Source records
+ + + +
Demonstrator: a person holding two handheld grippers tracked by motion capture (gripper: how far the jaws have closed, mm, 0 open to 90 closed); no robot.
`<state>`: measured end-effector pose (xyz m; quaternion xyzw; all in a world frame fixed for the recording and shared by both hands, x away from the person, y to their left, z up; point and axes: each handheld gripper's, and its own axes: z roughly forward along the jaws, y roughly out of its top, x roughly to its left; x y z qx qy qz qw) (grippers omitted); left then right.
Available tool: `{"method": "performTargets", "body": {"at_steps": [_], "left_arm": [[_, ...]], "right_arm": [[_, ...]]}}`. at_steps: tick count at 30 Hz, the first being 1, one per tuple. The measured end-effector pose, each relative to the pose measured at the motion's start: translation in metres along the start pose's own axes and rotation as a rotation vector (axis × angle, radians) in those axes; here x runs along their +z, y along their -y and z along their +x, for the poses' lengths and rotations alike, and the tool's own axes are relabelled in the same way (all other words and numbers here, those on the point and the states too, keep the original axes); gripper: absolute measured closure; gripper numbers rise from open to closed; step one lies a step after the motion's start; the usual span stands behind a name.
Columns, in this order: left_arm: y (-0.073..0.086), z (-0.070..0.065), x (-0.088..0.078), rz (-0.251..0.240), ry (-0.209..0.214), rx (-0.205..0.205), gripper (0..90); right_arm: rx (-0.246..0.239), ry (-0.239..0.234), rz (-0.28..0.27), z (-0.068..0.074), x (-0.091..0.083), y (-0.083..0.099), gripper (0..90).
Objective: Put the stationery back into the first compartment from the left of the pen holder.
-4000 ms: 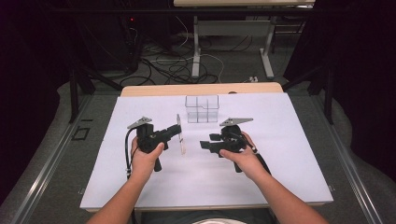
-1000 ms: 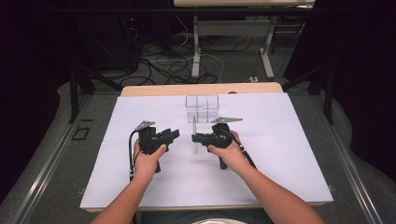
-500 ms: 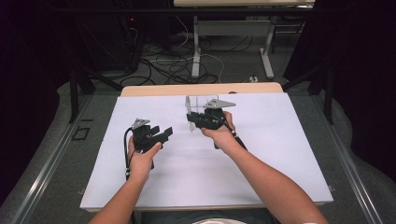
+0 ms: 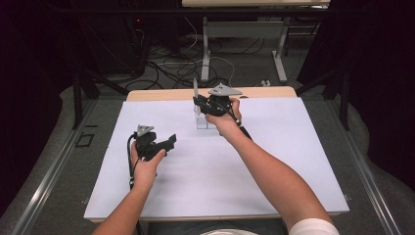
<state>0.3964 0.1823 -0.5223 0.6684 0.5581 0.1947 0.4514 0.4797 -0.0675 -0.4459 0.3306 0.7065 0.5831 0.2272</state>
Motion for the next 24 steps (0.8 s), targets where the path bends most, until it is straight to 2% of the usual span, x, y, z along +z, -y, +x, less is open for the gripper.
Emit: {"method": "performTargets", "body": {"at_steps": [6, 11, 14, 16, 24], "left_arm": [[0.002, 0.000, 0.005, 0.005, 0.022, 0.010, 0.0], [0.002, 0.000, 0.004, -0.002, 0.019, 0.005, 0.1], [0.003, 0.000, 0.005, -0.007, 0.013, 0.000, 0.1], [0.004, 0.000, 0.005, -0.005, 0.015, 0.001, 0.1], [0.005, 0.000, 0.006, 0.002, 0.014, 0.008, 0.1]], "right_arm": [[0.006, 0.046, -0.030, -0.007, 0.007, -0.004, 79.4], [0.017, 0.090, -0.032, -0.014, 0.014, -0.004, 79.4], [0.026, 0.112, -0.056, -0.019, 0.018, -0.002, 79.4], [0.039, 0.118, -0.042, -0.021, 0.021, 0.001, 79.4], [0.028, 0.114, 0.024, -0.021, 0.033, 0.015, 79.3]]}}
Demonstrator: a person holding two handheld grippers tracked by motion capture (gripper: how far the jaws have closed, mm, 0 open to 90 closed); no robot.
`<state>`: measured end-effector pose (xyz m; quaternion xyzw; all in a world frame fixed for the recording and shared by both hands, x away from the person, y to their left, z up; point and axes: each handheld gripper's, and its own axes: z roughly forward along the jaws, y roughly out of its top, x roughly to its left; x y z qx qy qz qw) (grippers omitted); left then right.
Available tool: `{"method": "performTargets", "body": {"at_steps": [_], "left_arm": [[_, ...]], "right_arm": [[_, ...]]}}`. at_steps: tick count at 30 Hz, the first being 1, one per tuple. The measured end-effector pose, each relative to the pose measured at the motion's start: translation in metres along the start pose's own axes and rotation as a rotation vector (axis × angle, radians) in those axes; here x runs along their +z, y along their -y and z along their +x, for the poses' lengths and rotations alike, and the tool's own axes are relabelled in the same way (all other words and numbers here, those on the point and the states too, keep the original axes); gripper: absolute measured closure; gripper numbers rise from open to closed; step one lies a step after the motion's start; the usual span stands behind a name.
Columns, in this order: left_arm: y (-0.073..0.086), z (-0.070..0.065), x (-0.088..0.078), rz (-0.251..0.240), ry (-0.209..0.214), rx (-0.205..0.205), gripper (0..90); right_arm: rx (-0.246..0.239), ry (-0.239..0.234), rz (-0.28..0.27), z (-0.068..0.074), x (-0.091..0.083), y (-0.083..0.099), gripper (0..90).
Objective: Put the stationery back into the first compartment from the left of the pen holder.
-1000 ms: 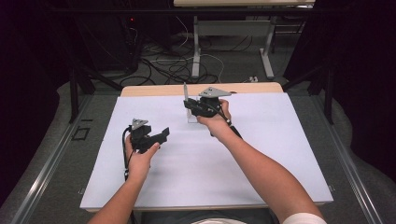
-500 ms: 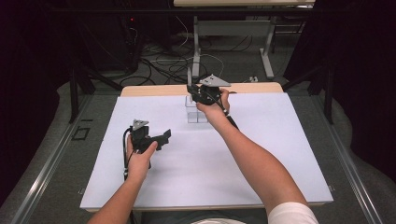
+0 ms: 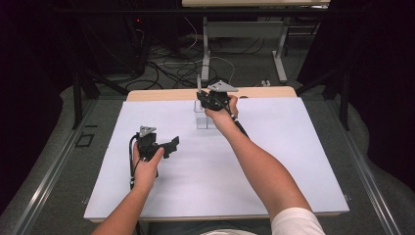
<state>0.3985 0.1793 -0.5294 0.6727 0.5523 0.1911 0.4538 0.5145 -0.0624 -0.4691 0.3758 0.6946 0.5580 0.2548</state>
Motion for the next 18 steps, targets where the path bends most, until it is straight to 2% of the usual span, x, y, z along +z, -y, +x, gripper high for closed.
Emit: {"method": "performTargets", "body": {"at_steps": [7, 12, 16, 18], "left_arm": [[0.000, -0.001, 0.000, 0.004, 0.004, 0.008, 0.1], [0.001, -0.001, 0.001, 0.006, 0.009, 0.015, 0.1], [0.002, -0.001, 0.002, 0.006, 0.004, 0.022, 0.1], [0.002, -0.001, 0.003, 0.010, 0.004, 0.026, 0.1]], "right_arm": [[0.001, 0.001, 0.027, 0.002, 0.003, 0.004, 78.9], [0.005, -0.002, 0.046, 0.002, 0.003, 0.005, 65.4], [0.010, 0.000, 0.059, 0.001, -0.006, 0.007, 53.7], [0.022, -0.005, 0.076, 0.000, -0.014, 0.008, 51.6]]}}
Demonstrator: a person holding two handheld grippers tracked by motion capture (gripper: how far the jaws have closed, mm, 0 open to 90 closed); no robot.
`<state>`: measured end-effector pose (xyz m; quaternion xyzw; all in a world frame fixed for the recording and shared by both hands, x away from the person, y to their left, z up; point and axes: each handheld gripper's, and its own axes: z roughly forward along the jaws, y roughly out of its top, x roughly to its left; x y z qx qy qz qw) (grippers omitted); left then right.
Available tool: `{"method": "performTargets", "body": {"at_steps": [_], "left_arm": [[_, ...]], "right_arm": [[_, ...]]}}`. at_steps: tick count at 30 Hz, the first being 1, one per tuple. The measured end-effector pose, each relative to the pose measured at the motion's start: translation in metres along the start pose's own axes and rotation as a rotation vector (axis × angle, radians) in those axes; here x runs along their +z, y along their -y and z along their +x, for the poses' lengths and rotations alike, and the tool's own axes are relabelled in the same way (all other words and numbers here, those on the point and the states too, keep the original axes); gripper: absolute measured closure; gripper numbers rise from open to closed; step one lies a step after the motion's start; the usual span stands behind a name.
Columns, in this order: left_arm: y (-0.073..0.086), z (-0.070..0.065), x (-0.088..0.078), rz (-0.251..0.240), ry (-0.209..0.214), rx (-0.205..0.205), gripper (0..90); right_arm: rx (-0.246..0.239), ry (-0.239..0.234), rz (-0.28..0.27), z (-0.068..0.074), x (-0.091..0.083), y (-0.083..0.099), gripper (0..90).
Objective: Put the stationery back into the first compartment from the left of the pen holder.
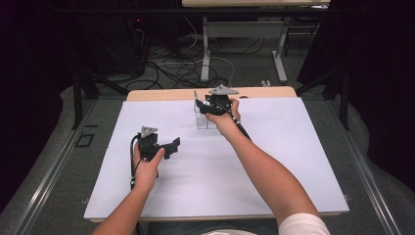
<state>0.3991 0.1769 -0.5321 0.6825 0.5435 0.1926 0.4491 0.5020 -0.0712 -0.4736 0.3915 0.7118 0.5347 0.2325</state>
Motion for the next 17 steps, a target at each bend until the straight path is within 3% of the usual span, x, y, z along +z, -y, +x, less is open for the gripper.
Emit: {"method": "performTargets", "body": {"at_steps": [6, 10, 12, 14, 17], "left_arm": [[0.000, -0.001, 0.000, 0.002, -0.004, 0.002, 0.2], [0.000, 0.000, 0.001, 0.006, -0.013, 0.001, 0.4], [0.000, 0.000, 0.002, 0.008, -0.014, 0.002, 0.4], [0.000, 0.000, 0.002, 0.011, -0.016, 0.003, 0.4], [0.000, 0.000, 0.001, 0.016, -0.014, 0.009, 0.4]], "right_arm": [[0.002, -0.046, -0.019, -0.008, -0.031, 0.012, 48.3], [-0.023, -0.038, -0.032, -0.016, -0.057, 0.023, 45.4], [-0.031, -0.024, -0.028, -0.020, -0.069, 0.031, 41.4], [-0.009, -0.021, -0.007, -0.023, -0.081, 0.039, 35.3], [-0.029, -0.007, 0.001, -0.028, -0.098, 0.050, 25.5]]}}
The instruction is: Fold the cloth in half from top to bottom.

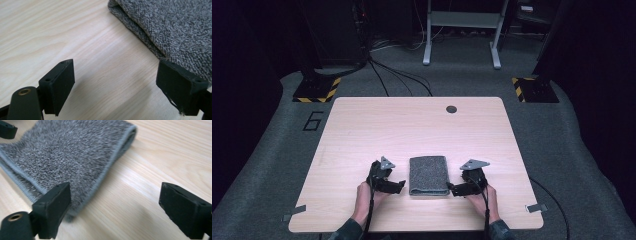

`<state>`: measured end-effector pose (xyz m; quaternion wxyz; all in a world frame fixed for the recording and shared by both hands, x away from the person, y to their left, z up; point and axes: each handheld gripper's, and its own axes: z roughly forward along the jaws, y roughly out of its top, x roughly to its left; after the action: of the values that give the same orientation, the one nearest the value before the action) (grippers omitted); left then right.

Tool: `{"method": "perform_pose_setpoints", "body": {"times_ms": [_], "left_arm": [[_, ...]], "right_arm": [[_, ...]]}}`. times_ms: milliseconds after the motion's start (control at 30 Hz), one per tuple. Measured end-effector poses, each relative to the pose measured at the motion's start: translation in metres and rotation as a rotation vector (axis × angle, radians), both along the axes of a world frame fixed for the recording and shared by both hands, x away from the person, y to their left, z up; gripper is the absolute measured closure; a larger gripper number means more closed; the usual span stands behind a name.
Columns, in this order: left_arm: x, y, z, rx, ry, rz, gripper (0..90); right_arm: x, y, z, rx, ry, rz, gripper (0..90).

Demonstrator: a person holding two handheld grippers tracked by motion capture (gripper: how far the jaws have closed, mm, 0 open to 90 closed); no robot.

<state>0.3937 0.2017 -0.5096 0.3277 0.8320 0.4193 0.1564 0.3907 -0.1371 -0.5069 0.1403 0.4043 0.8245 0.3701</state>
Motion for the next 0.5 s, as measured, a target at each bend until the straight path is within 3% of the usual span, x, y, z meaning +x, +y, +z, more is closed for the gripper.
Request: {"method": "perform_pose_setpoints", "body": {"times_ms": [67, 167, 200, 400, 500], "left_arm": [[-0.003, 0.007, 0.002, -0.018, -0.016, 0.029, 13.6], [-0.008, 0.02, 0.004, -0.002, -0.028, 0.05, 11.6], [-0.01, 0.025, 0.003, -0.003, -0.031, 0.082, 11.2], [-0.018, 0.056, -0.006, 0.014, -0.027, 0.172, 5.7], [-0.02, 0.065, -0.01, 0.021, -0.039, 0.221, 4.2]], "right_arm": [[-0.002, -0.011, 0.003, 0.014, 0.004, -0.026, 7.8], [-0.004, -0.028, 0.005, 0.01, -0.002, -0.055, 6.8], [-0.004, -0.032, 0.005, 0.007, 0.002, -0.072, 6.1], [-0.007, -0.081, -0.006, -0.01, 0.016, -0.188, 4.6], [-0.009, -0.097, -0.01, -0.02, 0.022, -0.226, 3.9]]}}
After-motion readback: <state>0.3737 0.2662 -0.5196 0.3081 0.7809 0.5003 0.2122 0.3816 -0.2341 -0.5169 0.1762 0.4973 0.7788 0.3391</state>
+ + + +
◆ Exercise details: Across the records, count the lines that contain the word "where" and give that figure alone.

◆ Response for this exercise: 2